My best friend from college, deep into our multivariable calculus problem set, glanced up suddenly and smiled at me. He traced invisible lines between the blemishes on my face with his pencil. “See? That’s definitely the Big Dipper.” His pencil drifted upward to my forehead, eyes sparkling with triumph. “And these four here—the Little Dipper.” He giggled. “I actually don’t know any more constellations.” He then tilted his head, still grinning while I sat frozen, my cheeks growing warm. “You’re carrying the night sky on your face.”
Whenever I opened social media, my feed was flooded with skincare solutions. TikTok creators with perfect complexions demonstrated DIY remedies: raw honey masks that dripped onto white marble countertops, oatmeal pastes mixed in ceramic bowls, egg whites whisked and applied with paint brushes, crushed aspirin made into paste. YouTubers proclaimed that the ten-step routine was not about vanity—it was radical self-love, an act of political resistance, a feminist statement. “You deserve this time for yourself,” vloggers insisted while promoting forty-dollar jade rollers and hundred-dollar face oils.
I’d spend hours scrolling through the “Skincare Addiction” subreddit—my version of meticulous research—each post filled with technical jargon, acronyms, and percentage concentrations. A highly upvoted post showcased dramatic before-and-after photos. The routine included nineteen different products—nine unfamiliar brands, three requiring international shipping from Korea.
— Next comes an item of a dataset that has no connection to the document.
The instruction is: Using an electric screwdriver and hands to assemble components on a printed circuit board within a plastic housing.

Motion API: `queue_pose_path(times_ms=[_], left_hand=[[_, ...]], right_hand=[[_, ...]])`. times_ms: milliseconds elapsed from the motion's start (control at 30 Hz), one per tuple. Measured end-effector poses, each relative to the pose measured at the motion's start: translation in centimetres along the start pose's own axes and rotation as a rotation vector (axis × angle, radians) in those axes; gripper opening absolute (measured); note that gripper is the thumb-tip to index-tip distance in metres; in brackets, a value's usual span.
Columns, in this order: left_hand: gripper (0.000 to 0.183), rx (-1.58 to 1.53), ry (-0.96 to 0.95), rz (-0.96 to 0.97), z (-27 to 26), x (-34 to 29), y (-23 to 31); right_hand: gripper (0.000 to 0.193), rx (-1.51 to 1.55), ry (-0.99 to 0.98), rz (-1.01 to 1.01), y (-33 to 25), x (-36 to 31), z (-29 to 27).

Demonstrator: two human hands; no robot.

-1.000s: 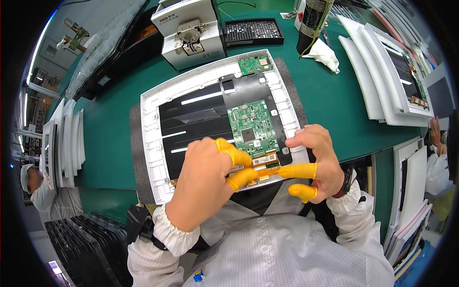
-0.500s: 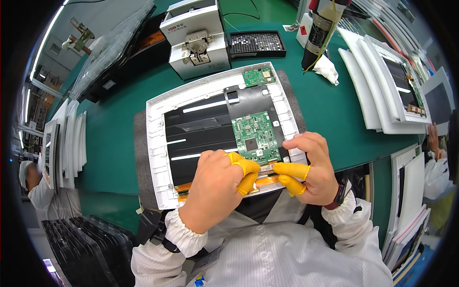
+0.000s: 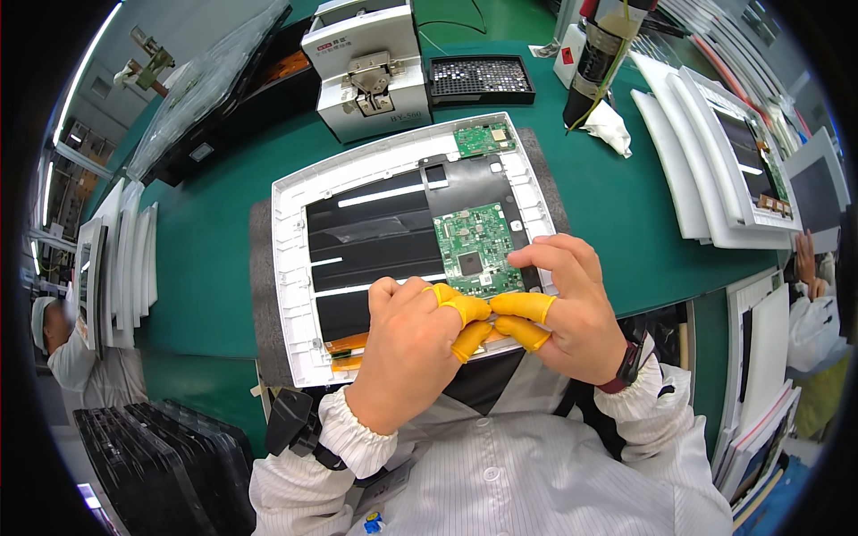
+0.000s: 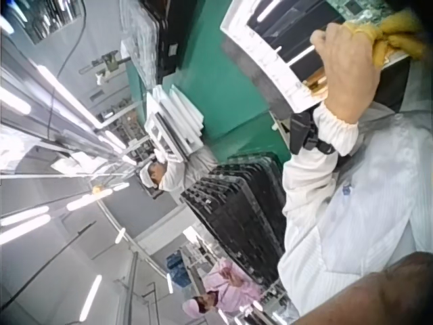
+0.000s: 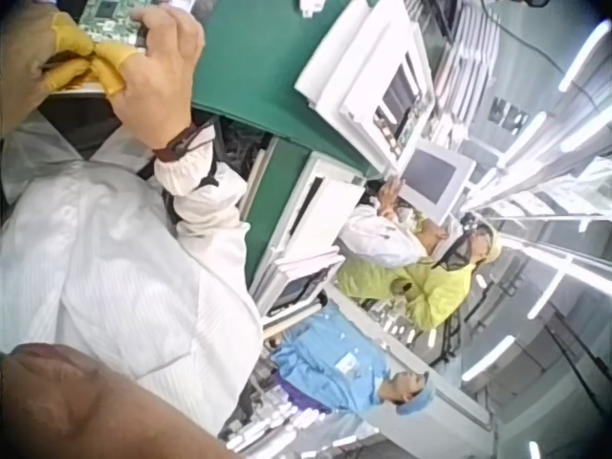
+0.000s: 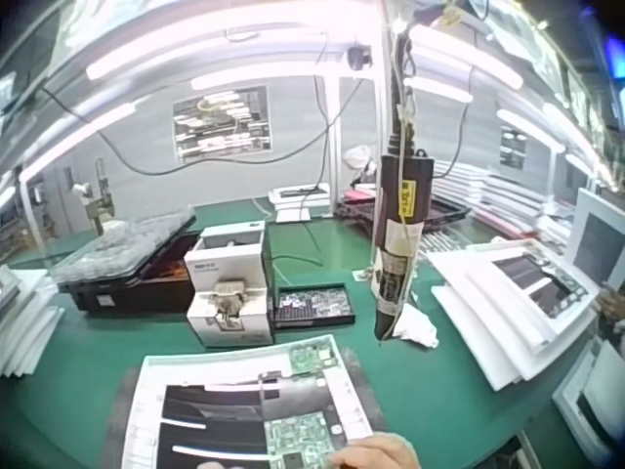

Another post showed someone with cystic acne covering their cheeks, their caption: What am I doing wrong? Beneath it, the comments piled up:
“That cleanser has sodium laureth sulfate. It’s destroying your moisture barrier.”
“Too many actives. You’re compromising your skin’s natural defenses.”
“Not enough actives. You need chemical exfoliation, preferably BHAs.”
“Physical exfoliation is micro-tearing your skin.”
“Chemical exfoliation is too harsh for sensitive skin.”
“Have you tried snail mucin?”
“Have you tried collagen supplements?”
“Have you tried guided meditations while inhaling essential oils?”
“Do you drink a gallon of water a day?”
“Have you eliminated dairy?”
“Have you eliminated gluten?”
“Have you eliminated sugar?”
“Have you eliminated joy?”
***
Tonight, I stand before my bathroom mirror. The counter holds its congregation of bottles, an altar to transformation. My fingertips hover over the first cleanser, muscle memory ready to begin the ritual.
The clock reads 11:47 p.m. I’ve been awake since 6:30 a.m. My eyes sting. My shoulders ache. My head throbs.
I stare at the cleanser, the toner, the essence, the serum, the ampoule, the cream—my nightly act of self-care that will cost me another thirty-three minutes and forty-two seconds of consciousness.
I touch my cheek. Pliant. Warm. Alive. I turn off the light.
In darkness, I navigate the familiar path to my bedroom. The sheets welcome me, cool against my skin, slightly rumpled and smelling faintly of my watermelon-scented lotion from the night before. My face, still carrying the day, presses against the pillow.
The bottles will wait, their contents undiminished by my absence. The voices will wait, their advice unchanged by my silence. The stars on my skin will wait, their constellations neither expanding nor contracting because of what I did or didn’t do. The morning will come regardless. Tonight belongs to sleep.